Tired by the intellectual strain of coping with Merton concepts, we made for a pub. But there too, Oxford being what it is, we were introduced to another interesting and unfamiliar idea.

Don't they get emotionally involved with pies they hand rear?
What kind of training do you need to learn to rear pork pies? And how dangerous is it to the hands? When the pies are young and lively, do they ever nip a finger?

2 comments:

  1. Surely their biggest crime is forgetting to hyphenate an attributive compound adjective. Who does that these days and gets away with it?

    On a completely non-linguistic point, I can't quite get my head around the psychology of food.
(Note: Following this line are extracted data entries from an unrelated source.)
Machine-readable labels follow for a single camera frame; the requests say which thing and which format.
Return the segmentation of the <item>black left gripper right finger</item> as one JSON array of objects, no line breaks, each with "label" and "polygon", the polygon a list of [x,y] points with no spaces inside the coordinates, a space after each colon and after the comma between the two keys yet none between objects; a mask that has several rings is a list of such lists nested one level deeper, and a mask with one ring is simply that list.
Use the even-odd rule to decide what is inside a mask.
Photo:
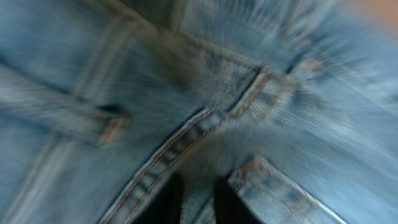
[{"label": "black left gripper right finger", "polygon": [[219,178],[214,184],[214,211],[217,224],[261,224],[226,178]]}]

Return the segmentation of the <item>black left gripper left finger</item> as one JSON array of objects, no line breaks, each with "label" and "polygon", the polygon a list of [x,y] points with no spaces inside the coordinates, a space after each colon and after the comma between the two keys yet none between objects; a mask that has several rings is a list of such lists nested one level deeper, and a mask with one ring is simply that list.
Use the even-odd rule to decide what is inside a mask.
[{"label": "black left gripper left finger", "polygon": [[174,174],[158,196],[132,224],[179,224],[183,193],[182,177]]}]

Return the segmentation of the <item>light blue denim jeans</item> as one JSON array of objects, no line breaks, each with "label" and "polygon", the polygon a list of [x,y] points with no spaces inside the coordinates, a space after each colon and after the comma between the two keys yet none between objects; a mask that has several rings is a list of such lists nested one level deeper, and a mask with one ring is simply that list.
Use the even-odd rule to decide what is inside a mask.
[{"label": "light blue denim jeans", "polygon": [[1,0],[1,222],[397,222],[397,35],[353,1]]}]

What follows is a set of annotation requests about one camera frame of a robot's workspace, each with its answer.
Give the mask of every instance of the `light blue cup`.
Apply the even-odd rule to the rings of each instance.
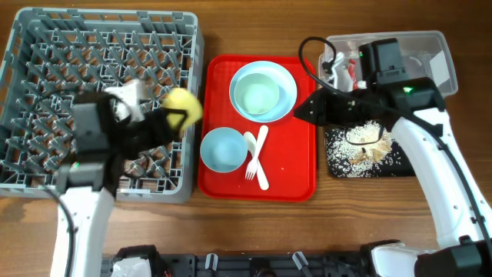
[[[240,132],[220,127],[211,130],[201,141],[203,163],[218,173],[233,172],[244,163],[248,147]]]

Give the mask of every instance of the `plastic cutlery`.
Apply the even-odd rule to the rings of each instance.
[[[258,140],[256,141],[256,148],[254,150],[253,159],[248,163],[248,168],[246,169],[246,179],[252,180],[256,175],[258,169],[258,156],[260,155],[261,147],[263,147],[264,140],[267,138],[268,127],[263,125],[260,127],[260,132],[258,133]]]
[[[248,151],[251,153],[251,157],[254,156],[256,152],[256,138],[251,132],[245,132],[244,140],[246,141],[246,146],[248,147]],[[260,188],[263,190],[267,190],[270,186],[268,184],[267,176],[264,174],[263,168],[261,167],[261,163],[258,160],[258,170],[257,170],[258,182],[260,183]]]

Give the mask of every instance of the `wooden surface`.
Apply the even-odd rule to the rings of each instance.
[[[482,192],[492,200],[490,1],[188,1],[4,0],[3,53],[23,6],[190,11],[205,39],[205,65],[223,53],[296,55],[309,35],[440,30],[459,91],[447,99],[458,144]],[[322,45],[306,57],[315,65]],[[198,188],[186,205],[119,202],[104,253],[156,244],[161,253],[355,250],[365,242],[402,239],[435,248],[434,224],[416,178],[333,179],[318,133],[317,190],[300,204],[214,200]],[[56,207],[49,200],[0,199],[0,276],[47,276],[55,245]]]

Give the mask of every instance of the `gray dish rack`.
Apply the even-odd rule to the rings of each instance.
[[[23,8],[15,16],[0,68],[0,195],[41,198],[71,147],[71,95],[62,87],[101,91],[133,78],[149,84],[143,109],[160,106],[173,87],[195,95],[204,39],[196,15],[97,9]],[[194,126],[180,142],[147,152],[149,165],[128,162],[144,178],[122,178],[117,199],[186,202],[192,189]]]

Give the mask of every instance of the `light blue bowl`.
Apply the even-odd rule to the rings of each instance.
[[[234,89],[239,80],[254,73],[260,73],[270,77],[277,83],[279,89],[278,102],[275,107],[260,115],[252,115],[246,112],[234,98]],[[231,99],[232,106],[240,115],[253,122],[268,123],[283,118],[292,110],[297,97],[298,87],[295,84],[294,77],[292,77],[292,74],[287,69],[274,62],[259,61],[243,66],[234,74],[231,85],[229,86],[229,98]]]
[[[221,127],[211,130],[201,141],[203,163],[218,173],[233,172],[244,163],[248,147],[240,132]]]
[[[250,115],[269,112],[278,103],[280,95],[277,83],[260,73],[241,78],[233,93],[236,103]]]

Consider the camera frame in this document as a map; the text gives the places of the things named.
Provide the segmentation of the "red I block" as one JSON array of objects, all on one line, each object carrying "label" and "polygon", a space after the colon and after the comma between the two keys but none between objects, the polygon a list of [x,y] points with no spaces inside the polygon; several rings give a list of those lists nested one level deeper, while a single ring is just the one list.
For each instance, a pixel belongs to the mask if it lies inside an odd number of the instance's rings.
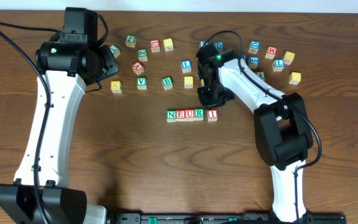
[{"label": "red I block", "polygon": [[218,120],[218,111],[217,110],[208,110],[207,112],[208,122],[213,122]]}]

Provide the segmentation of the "green R block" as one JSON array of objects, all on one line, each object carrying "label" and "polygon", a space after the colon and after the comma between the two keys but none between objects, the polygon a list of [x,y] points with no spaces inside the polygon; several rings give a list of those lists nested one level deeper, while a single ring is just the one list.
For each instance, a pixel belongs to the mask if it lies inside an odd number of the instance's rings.
[{"label": "green R block", "polygon": [[195,121],[202,121],[204,120],[204,109],[196,108],[195,109]]}]

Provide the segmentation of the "red U block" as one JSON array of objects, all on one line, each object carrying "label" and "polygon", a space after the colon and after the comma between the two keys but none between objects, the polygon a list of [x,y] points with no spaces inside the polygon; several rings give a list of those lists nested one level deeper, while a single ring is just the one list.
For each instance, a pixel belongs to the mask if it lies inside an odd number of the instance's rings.
[{"label": "red U block", "polygon": [[185,110],[185,121],[194,121],[195,120],[195,110]]}]

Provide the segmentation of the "red E block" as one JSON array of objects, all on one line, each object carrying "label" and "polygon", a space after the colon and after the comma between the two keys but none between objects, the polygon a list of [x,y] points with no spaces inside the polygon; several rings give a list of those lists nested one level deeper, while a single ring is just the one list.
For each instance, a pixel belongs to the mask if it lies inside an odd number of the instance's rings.
[{"label": "red E block", "polygon": [[175,119],[176,119],[176,122],[186,121],[185,110],[176,110],[175,111]]}]

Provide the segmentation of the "green N block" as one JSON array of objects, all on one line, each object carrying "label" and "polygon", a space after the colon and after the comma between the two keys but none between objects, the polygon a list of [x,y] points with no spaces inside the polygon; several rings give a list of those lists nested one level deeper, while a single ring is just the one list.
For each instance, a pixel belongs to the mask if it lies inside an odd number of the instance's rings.
[{"label": "green N block", "polygon": [[167,110],[166,112],[167,122],[172,123],[176,121],[176,111],[175,110]]}]

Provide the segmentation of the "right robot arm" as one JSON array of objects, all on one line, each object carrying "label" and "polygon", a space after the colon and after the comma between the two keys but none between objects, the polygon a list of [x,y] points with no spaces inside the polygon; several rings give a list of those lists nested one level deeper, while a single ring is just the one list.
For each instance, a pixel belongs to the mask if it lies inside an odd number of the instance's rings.
[{"label": "right robot arm", "polygon": [[262,160],[270,166],[273,180],[273,214],[281,222],[295,222],[306,214],[303,205],[302,174],[308,149],[313,145],[305,119],[302,97],[286,95],[266,84],[234,50],[218,52],[213,44],[196,53],[198,88],[206,109],[225,105],[238,97],[254,115],[255,144]]}]

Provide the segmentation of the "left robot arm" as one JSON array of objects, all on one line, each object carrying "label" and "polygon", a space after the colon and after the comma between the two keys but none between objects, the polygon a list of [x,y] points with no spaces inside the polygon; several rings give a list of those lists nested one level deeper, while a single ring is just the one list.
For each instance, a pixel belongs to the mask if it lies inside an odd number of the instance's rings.
[{"label": "left robot arm", "polygon": [[63,30],[29,60],[37,74],[37,103],[29,141],[12,184],[0,184],[0,207],[16,223],[107,223],[108,210],[69,188],[70,145],[86,87],[116,75],[119,66],[105,37],[102,15],[65,10]]}]
If we focus on the pragmatic interpretation of the second sign, and not your literal one, the suggestion is that the fact that people have held these animals in their hands and developed a potentially affectionate relationship with them should make us more inclined to eat them.

    Yet, when faced with the concept of artificial meat, produced in a lab without going through the brief but heavy burden of existence and its resulting pain, we express disgust at how unnatural it is.

    Yes, unnatural still trumps inhumane. "Unnatural" in a very restrictive sense of course, which fails to include the factory-like agricultural production.

    I'm sorry... this has nothing to do with your post. Speak to you soon!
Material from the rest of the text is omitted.